Теперь он сидел в камере и мучительно соображал, чего же такого он
натворил вчера. Ребра болели, на руках темнели синяки - выходило, он снова
участвовал в потасовке. Но, с другой стороны, наставить синяки ему могли и
полицейские: нравы блюстителей порядка Шир-Нека не отличались особой
деликатностью.
Вообще-то, узнав утром о своих похождениях, Гиббс обычно искренне в
них раскаивался и подолгу молился, прося прощения за свои грехи, пока
совесть не унималась. Тогда он давал себе обещание больше не пить, но
жизнь снова и снова ставила его в такие ситуации, когда не принять рюмочку
было невозможно, а приняв, он сперва забывал о том, что больше не пьет, а
затем из памяти вылетало вообще все - и цикл повторялся. Теперь ему было
особо стыдно и тяжело еще и потому, что он не знал, как именно нагрешил. А
ведь в участок просто так не сажают... Ох не сажают!

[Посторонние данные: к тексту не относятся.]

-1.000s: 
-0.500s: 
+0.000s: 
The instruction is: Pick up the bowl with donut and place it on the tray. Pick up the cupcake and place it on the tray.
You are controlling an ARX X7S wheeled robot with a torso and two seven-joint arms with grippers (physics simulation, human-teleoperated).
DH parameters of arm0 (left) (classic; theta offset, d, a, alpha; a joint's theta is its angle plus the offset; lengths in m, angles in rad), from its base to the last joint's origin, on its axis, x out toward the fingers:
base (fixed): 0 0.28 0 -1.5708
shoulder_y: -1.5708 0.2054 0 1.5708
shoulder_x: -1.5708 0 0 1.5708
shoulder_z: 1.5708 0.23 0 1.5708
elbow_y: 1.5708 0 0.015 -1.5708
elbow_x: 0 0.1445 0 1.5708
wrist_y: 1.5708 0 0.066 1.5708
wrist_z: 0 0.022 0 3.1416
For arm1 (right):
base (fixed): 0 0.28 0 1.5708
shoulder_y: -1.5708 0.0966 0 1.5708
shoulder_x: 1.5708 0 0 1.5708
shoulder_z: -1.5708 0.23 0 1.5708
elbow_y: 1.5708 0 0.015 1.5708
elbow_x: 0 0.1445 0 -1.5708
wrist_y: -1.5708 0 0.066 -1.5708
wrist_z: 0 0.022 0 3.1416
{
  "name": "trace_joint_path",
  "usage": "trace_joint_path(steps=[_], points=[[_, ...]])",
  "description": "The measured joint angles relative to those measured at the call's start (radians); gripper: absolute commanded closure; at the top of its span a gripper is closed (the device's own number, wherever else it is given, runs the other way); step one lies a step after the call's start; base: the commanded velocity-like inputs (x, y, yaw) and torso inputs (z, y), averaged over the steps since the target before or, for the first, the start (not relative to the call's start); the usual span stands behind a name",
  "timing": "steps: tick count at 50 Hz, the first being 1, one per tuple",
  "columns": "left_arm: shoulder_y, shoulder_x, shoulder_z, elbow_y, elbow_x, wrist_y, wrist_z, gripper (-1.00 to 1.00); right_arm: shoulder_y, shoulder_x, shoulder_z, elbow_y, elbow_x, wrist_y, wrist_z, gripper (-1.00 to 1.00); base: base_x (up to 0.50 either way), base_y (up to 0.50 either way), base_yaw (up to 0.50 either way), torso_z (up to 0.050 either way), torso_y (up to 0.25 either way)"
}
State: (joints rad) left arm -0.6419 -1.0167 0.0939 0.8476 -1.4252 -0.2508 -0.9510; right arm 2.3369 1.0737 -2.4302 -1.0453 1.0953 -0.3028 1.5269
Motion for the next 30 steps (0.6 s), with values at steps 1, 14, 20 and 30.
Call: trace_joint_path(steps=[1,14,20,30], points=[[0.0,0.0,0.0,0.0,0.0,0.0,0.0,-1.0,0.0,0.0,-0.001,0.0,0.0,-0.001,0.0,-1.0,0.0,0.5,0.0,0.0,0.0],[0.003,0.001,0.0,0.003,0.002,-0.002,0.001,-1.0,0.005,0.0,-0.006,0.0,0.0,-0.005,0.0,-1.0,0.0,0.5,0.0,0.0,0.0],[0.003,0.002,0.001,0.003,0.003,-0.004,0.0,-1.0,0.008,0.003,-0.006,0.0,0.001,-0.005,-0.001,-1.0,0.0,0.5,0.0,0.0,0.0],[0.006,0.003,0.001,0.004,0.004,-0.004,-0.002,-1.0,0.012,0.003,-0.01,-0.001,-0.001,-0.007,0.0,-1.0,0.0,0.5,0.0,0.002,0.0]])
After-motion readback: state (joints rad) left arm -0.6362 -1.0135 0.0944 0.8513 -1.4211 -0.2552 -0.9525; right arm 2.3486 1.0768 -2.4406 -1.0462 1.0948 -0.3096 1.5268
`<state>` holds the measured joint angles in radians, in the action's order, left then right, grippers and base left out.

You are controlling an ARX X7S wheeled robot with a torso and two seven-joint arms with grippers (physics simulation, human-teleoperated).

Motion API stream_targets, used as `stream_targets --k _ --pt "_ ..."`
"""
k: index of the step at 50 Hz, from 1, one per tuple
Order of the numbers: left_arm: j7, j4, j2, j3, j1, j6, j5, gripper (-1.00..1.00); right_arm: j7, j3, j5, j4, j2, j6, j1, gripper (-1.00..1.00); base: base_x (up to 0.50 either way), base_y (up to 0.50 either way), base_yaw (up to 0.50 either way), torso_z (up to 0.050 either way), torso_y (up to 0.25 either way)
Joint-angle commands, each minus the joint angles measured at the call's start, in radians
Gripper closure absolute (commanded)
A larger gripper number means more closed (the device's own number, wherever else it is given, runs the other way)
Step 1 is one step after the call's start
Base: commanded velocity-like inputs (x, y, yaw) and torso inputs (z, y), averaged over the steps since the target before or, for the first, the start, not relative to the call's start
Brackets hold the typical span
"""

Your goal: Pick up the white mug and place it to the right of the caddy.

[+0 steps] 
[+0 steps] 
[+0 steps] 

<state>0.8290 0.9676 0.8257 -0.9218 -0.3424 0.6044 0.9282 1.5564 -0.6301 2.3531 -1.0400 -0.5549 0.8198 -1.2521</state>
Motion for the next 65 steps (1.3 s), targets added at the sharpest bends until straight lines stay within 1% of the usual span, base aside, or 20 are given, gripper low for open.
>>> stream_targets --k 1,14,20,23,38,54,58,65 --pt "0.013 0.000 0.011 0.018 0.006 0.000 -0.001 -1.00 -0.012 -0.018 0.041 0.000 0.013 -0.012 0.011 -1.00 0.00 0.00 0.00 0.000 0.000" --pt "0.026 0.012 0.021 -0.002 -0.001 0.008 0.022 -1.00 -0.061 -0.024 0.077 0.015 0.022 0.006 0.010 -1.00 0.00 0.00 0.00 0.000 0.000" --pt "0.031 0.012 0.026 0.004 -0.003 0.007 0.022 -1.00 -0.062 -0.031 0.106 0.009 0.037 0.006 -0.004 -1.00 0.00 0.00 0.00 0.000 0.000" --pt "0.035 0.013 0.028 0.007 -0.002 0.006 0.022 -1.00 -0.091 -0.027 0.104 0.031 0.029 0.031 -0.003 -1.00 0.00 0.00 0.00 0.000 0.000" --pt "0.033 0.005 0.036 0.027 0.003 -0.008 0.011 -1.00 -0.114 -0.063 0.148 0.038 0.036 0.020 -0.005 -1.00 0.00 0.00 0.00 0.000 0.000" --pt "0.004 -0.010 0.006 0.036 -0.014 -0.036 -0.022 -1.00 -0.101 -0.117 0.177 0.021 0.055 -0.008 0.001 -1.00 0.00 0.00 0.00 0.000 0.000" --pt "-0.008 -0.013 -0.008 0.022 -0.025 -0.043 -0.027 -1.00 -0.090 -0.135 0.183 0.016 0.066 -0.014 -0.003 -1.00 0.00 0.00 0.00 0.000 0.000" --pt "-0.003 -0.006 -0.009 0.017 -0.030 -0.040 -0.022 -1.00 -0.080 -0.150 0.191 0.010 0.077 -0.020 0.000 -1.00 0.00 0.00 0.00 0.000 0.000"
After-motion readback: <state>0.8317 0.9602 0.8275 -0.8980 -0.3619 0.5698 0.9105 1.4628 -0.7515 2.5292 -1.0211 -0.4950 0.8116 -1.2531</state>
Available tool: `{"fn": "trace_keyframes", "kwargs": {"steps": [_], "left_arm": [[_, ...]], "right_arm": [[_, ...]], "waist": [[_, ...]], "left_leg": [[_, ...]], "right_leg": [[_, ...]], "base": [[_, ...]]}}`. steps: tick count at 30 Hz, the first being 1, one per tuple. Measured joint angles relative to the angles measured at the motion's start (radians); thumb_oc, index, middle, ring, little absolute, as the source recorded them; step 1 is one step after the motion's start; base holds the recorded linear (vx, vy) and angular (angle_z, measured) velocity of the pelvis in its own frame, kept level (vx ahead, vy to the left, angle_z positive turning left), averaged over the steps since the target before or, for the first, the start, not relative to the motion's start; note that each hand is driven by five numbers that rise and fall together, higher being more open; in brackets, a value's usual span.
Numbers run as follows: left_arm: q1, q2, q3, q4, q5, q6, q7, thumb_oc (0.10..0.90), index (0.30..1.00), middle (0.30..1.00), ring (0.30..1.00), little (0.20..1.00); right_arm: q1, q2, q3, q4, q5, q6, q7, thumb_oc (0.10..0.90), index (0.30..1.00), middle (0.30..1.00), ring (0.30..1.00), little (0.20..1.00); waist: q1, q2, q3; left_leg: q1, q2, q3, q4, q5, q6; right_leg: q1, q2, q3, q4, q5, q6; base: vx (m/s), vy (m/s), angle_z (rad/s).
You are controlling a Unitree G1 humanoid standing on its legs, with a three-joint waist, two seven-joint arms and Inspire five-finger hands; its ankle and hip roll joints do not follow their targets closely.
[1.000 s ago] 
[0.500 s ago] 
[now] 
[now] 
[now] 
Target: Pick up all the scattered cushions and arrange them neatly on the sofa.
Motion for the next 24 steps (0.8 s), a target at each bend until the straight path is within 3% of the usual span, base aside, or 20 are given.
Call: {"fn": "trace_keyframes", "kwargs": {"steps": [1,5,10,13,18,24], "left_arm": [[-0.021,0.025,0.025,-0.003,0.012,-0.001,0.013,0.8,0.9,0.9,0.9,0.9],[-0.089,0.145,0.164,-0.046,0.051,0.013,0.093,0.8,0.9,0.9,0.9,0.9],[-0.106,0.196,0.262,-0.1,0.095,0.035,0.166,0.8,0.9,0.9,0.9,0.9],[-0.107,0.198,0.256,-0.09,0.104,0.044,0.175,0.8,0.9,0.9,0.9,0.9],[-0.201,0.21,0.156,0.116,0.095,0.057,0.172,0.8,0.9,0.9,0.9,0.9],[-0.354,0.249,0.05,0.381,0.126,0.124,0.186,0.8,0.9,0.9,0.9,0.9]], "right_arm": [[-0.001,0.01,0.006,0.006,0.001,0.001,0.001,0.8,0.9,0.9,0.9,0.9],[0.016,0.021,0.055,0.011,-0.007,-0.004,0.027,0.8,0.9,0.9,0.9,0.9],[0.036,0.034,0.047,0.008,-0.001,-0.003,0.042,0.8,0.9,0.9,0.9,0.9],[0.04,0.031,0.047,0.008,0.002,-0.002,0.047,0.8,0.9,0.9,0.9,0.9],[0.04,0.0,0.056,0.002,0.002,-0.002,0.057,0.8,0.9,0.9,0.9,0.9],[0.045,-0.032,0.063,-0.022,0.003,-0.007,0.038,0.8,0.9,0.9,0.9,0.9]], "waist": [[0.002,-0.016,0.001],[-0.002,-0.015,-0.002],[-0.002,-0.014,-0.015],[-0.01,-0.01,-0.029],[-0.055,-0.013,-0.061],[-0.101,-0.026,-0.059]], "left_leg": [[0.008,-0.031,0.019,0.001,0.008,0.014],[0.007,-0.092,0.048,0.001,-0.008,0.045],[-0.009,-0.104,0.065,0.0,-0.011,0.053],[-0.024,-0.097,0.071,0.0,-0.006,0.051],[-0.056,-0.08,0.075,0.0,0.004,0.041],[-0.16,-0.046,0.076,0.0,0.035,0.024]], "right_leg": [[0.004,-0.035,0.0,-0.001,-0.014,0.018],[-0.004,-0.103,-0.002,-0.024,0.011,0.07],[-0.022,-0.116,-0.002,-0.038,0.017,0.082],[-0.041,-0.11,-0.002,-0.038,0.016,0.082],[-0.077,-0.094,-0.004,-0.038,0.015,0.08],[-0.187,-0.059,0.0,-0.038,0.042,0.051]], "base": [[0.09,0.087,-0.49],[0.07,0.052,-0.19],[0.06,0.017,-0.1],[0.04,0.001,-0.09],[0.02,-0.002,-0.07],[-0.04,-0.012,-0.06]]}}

Неудачливый бывший священник ерзал на жесткой койке, принимаясь время
от времени нервно и невнимательно перечитывать Святое Писание. Обиднее
всего было то, что дежурный охранник его вины тоже не знал, а все
остальные полицейские отправились на какую-то массовую облаву еще до того,
как Гиббс проснулся.
Когда по коридору затопали, он прямо-таки воспрял духом: вот, сейчас
все прояснится!
Гиббс вскочил и приоткрыл дверь.
По коридору шла группа полицейских во главе с самим Эйкерманом.
Толстая сигара подпрыгивала у капитана во рту - он уже едва сдерживал
накопившуюся в душе ярость. Когда Гиббс увидел, кого ведут, его лицо тоже
исказила гримаса ненависти.
Гиббс никогда не мог смириться с тем, что прощать необходимо всех.
Сколько бы ему ни говорили, что мстительность, злопамятность, да и вообще
ненависть к ближним - грех, стоило ему услышать о том, что какой-то
мерзавец поднял руку на женщину, тем более - на ребенка, он знал, что
такого человека не простит ни за что. А перед ним был не просто убийца -
маньяк, уничтоживший не одного невинного человека. Пожалуй, если бы Гиббс
встретил Буна в пьяном виде, никто не смог бы удержать его от убийства -
но и в трезвом виде бывший священник не стеснялся себе в этом признаться.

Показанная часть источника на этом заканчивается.